[Material provided Boundary: Start]
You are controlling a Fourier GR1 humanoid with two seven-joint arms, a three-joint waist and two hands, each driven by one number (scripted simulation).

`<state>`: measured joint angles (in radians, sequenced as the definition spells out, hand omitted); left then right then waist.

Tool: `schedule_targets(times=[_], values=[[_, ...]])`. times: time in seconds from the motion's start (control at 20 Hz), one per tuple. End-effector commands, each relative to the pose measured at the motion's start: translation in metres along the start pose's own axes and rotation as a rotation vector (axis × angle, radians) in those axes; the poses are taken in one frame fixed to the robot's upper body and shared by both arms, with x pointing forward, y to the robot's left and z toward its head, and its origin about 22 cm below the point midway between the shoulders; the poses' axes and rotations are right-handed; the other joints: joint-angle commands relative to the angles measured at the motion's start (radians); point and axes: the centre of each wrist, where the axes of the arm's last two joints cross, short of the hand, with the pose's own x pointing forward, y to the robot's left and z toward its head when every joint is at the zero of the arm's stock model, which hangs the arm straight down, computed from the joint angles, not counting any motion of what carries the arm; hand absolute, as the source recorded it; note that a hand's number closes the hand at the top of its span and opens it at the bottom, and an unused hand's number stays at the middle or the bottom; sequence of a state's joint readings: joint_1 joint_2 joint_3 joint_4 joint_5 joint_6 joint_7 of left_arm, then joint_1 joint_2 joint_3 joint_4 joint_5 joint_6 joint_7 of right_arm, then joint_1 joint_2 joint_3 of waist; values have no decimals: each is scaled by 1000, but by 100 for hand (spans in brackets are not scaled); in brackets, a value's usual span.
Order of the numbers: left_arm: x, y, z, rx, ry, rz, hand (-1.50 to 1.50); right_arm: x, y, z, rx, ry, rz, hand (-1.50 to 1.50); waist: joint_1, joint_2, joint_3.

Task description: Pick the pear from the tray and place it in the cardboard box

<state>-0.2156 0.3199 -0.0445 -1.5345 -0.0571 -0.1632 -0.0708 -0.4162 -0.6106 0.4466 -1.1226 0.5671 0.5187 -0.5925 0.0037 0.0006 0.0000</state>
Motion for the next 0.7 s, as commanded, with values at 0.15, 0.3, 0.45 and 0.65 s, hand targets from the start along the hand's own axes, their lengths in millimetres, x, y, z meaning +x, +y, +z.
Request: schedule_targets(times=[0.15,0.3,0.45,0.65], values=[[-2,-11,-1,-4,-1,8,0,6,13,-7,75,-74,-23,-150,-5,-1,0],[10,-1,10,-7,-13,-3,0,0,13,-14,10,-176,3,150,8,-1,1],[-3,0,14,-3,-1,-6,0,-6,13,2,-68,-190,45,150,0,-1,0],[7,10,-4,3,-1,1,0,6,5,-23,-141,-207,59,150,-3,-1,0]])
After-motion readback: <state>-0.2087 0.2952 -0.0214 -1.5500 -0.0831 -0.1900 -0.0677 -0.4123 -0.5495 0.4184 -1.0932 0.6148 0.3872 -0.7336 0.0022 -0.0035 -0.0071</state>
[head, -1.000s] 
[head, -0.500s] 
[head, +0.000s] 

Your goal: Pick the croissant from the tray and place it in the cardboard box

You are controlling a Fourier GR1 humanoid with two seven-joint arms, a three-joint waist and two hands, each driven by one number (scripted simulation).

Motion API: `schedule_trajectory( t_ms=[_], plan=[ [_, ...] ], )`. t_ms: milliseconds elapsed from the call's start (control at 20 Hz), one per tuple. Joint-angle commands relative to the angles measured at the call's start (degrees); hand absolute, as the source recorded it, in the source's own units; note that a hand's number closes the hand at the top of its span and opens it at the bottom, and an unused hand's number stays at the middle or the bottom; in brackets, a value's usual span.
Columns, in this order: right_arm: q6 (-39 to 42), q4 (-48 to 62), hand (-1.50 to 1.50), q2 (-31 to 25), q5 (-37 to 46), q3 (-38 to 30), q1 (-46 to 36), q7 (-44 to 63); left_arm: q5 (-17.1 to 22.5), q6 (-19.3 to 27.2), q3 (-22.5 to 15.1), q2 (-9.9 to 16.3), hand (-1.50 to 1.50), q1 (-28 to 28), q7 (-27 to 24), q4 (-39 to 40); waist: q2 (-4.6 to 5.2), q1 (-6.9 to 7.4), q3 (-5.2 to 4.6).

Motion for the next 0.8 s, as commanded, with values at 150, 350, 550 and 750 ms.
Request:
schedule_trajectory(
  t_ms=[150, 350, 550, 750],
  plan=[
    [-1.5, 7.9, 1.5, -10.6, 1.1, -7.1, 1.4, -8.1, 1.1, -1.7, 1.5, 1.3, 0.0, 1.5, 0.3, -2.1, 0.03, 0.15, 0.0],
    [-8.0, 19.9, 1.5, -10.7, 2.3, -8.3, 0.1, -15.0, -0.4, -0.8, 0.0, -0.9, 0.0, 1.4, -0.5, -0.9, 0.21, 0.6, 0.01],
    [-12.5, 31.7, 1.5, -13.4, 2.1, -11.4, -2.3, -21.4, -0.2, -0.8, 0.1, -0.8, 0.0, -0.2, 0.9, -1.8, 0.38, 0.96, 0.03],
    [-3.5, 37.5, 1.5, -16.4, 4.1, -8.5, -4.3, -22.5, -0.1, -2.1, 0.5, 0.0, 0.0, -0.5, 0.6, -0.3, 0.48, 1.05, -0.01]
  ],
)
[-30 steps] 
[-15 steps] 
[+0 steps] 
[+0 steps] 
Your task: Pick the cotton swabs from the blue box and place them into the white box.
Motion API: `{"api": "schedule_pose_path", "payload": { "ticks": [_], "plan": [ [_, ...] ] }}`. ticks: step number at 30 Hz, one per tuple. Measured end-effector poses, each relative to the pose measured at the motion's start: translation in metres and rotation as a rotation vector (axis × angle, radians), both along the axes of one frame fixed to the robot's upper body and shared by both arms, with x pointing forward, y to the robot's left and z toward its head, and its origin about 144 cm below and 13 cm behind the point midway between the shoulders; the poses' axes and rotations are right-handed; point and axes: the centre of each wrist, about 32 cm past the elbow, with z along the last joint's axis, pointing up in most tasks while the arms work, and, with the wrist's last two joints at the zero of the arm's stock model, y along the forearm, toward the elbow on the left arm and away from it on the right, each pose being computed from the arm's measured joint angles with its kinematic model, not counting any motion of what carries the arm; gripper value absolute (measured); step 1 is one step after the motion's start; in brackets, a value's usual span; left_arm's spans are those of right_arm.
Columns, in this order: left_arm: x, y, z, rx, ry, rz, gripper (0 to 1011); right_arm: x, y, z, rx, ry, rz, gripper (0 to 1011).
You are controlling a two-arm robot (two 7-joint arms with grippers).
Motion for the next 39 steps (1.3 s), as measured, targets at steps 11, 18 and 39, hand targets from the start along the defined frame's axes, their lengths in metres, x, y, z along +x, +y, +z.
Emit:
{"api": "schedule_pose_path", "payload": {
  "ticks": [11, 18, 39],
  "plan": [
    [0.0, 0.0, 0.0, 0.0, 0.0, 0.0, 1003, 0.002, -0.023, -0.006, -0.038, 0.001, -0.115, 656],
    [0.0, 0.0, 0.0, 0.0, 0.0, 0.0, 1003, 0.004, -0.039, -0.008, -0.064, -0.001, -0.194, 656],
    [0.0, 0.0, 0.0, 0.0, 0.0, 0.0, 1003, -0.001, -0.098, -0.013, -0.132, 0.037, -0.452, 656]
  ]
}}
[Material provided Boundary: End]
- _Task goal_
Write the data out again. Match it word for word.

- _Result below_
You are controlling a Fourier GR1 humanoid with two seven-joint arms, a three-joint waist and two hands, each driven by one number (scripted simulation).

`<state>`: measured joint angles (in radians, sequenced as the definition spells out, hand omitted); left then right then waist.

Tool: `schedule_targets(times=[_], values=[[_, ...]])`. times: time in seconds from the motion's start (control at 20 Hz), one per tuple. End-effector commands, each relative to the pose measured at the motion's start: translation in metres along the start pose's own axes and rotation as a rotation vector (axis × angle, radians) in those axes; the poses are taken in one frame fixed to the robot's upper body and shared by both arms, with x pointing forward, y to the robot's left and z toward its head, and its origin about 22 cm below the point midway between the shoulders; the poses' axes and rotations are right-handed; the other joints: joint-angle commands relative to the angles measured at the motion's start (radians); point and axes: the centre of each wrist, where the axes of the arm's last two joints cross, short of the hand, with the pose's own x pointing forward, y to the robot's left and z toward its head when every joint is at the zero of the arm's stock model, which hangs the arm straight down, computed from the joint angles, not counting any motion of what carries the arm; hand absolute, as the source recorded it; note that a hand's number closes the hand at the top of its span and opens it at the bottom, and an unused hand's number stays at the middle or the bottom; sequence of a state's joint readings: joint_1 joint_2 joint_3 joint_4 joint_5 joint_6 joint_7 of left_arm, then joint_1 joint_2 joint_3 joint_4 joint_5 joint_6 joint_7 of right_arm, then joint_1 joint_2 joint_3 of waist; values have no decimals: each is scaled by 1000, but by 100 for hand (spans in brackets are not scaled); in brackets, a value's usual span.
Order of the numbers: left_arm: x, y, z, rx, ry, rz, hand (-1.50 to 1.50); right_arm: x, y, z, rx, ry, rz, hand (-1.50 to 1.50); waist: joint_1, joint_2, joint_3.

Task description: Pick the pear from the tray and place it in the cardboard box

<state>-0.2156 0.3199 -0.0445 -1.5345 -0.0571 -0.1632 -0.0708 -0.4162 -0.6106 0.4466 -1.1226 0.5671 0.5187 -0.5925 0.0037 0.0006 0.0000</state>
Motion for the next 0.7 s, as commanded, with values at 0.15, 0.3, 0.45 and 0.65 s, hand targets from the start along the hand's own axes, their lengths in millimetres, x, y, z meaning +x, +y, +z.
Request: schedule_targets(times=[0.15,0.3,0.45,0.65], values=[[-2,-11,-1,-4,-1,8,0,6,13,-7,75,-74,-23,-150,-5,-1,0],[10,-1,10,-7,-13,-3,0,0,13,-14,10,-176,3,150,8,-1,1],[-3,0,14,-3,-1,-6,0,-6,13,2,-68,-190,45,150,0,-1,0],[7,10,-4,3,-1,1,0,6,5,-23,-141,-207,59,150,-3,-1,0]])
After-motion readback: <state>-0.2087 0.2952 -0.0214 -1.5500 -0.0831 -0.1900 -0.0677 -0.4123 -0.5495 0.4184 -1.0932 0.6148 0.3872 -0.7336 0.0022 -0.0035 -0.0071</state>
[head, -1.000s] 
[head, -0.500s] 
[head, +0.000s] 

Your goal: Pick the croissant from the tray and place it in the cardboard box

You are controlling a Fourier GR1 humanoid with two seven-joint arms, a three-joint waist and two hands, each driven by one number (scripted simulation).

Motion API: `schedule_trajectory( t_ms=[_], plan=[ [_, ...] ], )`. t_ms: milliseconds elapsed from the call's start (control at 20 Hz), one per tuple. Joint-angle commands relative to the angles measured at the call's start (degrees); hand absolute, as the source recorded it, in the source's own units; note that a hand's number closes the hand at the top of its span and opens it at the bottom, and an unused hand's number stays at the middle or the bottom; in brackets, a value's usual span.
Columns, in this order: right_arm: q6 (-39 to 42), q4 (-48 to 62), hand (-1.50 to 1.50), q2 (-31 to 25), q5 (-37 to 46), q3 (-38 to 30), q1 (-46 to 36), q7 (-44 to 63); left_arm: q5 (-17.1 to 22.5), q6 (-19.3 to 27.2), q3 (-22.5 to 15.1), q2 (-9.9 to 16.3), hand (-1.50 to 1.50), q1 (-28 to 28), q7 (-27 to 24), q4 (-39 to 40); waist: q2 (-4.6 to 5.2), q1 (-6.9 to 7.4), q3 (-5.2 to 4.6).

Motion for the next 0.8 s, as commanded, with values at 150, 350, 550 and 750 ms.
Request:
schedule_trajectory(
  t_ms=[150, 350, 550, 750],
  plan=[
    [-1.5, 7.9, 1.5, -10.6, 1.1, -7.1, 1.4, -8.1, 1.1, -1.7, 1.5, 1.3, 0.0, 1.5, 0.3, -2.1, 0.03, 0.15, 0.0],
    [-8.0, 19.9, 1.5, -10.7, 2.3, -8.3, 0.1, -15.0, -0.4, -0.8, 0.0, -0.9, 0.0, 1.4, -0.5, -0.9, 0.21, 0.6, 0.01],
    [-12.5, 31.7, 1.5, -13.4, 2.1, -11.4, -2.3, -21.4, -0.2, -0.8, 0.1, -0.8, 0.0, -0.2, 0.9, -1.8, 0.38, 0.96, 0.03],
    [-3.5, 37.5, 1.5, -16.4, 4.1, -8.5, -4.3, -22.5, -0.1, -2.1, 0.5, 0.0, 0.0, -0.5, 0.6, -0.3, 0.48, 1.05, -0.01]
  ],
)
[-30 steps] 
[-15 steps] 
[+0 steps] 
[+0 steps] 
Your task: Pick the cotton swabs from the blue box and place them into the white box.
Motion API: `{"api": "schedule_pose_path", "payload": { "ticks": [_], "plan": [ [_, ...] ] }}`. ticks: step number at 30 Hz, one per tuple. Measured end-effector poses, each relative to the pose measured at the motion's start: translation in metres and rotation as a rotation vector (axis × angle, radians), both along the axes of one frame fixed to the robot's upper body and shared by both arms, with x pointing forward, y to the robot's left and z toward its head, and its origin about 144 cm below and 13 cm behind the point midway between the shoulders; the poses' axes and rotations are right-handed; point and axes: the centre of each wrist, about 32 cm past the elbow, with z along the last joint's axis, pointing up in most tasks while the arms work, and, with the wrist's last two joints at the zero of the arm's stock model, y along the forearm, toward the elbow on the left arm and away from it on the right, each pose being computed from the arm's measured joint angles with its kinematic model, not counting any motion of what carries the arm; gripper value absolute (measured); step 1 is one step after the motion's start; in brackets, a value's usual span; left_arm's spans are those of right_arm.
Columns, in this order: left_arm: x, y, z, rx, ry, rz, gripper (0 to 1011); right_arm: x, y, z, rx, ry, rz, gripper (0 to 1011).
You are controlling a two-arm robot (two 7-joint arms with grippers).
Motion for the next 39 steps (1.3 s), as measured, targets at steps 11, 18 and 39, hand targets from the start along the defined frame's axes, their lengths in metres, x, y, z along +x, +y, +z.
Emit:
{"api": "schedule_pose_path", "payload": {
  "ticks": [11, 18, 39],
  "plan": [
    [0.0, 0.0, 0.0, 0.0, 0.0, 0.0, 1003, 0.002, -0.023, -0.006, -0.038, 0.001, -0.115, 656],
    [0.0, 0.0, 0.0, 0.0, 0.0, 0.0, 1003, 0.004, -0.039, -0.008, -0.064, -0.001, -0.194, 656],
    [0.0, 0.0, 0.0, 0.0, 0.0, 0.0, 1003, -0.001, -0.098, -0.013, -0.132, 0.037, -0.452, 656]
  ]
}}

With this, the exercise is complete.